* [Aim of the exercise]: Every line from the beginning of the data through the line containing "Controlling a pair" should be reproduced exactly, and no further lines should be output.
· · ·
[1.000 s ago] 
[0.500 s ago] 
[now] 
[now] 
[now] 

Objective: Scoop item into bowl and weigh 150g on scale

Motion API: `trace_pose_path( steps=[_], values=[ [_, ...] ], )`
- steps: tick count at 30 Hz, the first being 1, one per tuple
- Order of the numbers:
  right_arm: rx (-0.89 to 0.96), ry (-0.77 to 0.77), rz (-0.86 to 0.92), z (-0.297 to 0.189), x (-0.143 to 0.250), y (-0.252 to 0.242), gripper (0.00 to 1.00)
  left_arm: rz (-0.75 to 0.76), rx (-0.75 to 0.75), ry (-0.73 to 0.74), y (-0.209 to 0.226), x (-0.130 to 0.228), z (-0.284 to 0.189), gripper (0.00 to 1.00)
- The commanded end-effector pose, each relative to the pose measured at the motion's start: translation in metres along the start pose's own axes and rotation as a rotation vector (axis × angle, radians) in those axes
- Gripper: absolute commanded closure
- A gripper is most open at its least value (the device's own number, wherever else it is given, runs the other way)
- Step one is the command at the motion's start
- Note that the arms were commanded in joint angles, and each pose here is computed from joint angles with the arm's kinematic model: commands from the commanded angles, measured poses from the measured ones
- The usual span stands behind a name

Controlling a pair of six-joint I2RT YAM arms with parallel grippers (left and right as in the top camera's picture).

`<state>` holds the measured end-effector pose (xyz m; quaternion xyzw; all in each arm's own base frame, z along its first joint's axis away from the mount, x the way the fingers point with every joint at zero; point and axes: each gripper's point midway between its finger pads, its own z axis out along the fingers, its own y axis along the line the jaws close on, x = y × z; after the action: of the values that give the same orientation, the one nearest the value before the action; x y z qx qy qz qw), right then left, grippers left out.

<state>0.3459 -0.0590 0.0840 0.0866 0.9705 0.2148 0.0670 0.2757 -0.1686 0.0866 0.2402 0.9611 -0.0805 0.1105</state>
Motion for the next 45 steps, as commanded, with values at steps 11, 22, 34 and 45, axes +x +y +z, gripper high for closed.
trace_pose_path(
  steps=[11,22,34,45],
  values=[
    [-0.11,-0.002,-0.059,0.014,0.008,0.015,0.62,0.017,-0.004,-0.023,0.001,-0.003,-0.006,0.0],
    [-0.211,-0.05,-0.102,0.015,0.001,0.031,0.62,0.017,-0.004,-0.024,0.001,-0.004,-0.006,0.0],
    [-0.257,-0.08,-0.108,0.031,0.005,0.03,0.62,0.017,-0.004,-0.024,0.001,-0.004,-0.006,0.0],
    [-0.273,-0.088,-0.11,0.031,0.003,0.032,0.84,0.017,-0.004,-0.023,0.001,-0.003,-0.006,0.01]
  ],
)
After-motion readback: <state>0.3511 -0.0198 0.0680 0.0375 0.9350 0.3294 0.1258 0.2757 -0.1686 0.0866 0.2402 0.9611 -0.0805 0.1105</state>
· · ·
* [Your response]:
[1.000 s ago] 
[0.500 s ago] 
[now] 
[now] 
[now] 

Objective: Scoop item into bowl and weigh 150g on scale

Motion API: `trace_pose_path( steps=[_], values=[ [_, ...] ], )`
- steps: tick count at 30 Hz, the first being 1, one per tuple
- Order of the numbers:
  right_arm: rx (-0.89 to 0.96), ry (-0.77 to 0.77), rz (-0.86 to 0.92), z (-0.297 to 0.189), x (-0.143 to 0.250), y (-0.252 to 0.242), gripper (0.00 to 1.00)
  left_arm: rz (-0.75 to 0.76), rx (-0.75 to 0.75), ry (-0.73 to 0.74), y (-0.209 to 0.226), x (-0.130 to 0.228), z (-0.284 to 0.189), gripper (0.00 to 1.00)
- The commanded end-effector pose, each relative to the pose measured at the motion's start: translation in metres along the start pose's own axes and rotation as a rotation vector (axis × angle, radians) in those axes
- Gripper: absolute commanded closure
- A gripper is most open at its least value (the device's own number, wherever else it is given, runs the other way)
- Step one is the command at the motion's start
- Note that the arms were commanded in joint angles, and each pose here is computed from joint angles with the arm's kinematic model: commands from the commanded angles, measured poses from the measured ones
- The usual span stands behind a name

Controlling a pair of six-joint I2RT YAM arms with parallel grippers (left and right as in the top camera's picture).

Nothing remains to be done in this exercise.